Wir fuhren auf den Hof, Krümel schwatzte um uns herum und wollte uns erzählen, wie der Tag war und was an Aufregung sie bewältigen mußte, aber wir hörten nicht zu. Ich ging unter die Dusche und legte mich auf die Matratze.

»Ich möchte mit dir schlafen«, sagte sie leise.

»Und ich mit dir«, sagte ich.

Krümel konnte sich später nicht entschließen, auf welchem Bauch sie schlafen wollte. Sie huschte und nörgelte zwischen uns her und maunzte zuweilen so laut, als sei das Leben grundsätzlich nicht zu ertragen.

Um sechs Uhr trafen wir uns vor dem Badezimmer.

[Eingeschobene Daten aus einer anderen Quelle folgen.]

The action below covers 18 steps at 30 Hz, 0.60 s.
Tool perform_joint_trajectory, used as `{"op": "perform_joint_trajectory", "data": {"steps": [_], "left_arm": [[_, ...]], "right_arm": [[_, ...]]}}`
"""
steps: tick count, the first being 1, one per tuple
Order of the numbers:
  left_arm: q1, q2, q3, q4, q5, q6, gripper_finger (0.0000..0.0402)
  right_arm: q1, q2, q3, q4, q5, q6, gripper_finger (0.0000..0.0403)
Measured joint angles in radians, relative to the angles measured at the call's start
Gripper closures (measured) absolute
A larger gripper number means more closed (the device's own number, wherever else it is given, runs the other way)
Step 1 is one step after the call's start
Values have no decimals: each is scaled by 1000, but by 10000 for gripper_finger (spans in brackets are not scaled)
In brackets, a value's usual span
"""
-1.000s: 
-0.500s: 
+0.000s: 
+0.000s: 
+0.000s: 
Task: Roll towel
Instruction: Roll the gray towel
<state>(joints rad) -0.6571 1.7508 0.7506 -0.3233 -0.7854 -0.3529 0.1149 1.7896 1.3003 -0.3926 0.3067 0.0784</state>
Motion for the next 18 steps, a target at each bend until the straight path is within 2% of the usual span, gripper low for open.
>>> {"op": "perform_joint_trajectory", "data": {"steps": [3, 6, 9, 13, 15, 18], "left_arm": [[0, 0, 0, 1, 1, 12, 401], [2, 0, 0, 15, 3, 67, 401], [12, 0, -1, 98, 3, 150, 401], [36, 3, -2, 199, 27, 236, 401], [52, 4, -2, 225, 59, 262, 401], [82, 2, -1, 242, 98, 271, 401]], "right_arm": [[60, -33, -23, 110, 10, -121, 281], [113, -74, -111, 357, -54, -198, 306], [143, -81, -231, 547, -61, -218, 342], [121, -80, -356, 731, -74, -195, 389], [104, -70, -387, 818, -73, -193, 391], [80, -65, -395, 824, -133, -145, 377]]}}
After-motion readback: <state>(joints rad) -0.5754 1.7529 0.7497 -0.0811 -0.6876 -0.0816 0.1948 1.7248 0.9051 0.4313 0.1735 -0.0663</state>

»Wir müssen es irgendwie zu Ende bringen«, sagte ich.

»Ja«, sagte sie. »Laß uns auf den Bauernhof der Monnings fahren. Vielleicht fällt uns beim Anblick einer Münsterländer Kuh ein, was wir bisher übersehen haben. Glaubst du, daß wir an den Brummifahrer aus Dresden herankommen?« fragte sie.

»Ich weiß es nicht, ich glaube es nicht. Welcher Mörder gibt ein Interview?«

»Ob Messner etwas sagt?«

»Kein Wort. Er genießt die Macht des Wissens, er wird befördert, er wird für das Vaterland schweigen.«

»Du sagst so kluge Sachen«, murmelte sie.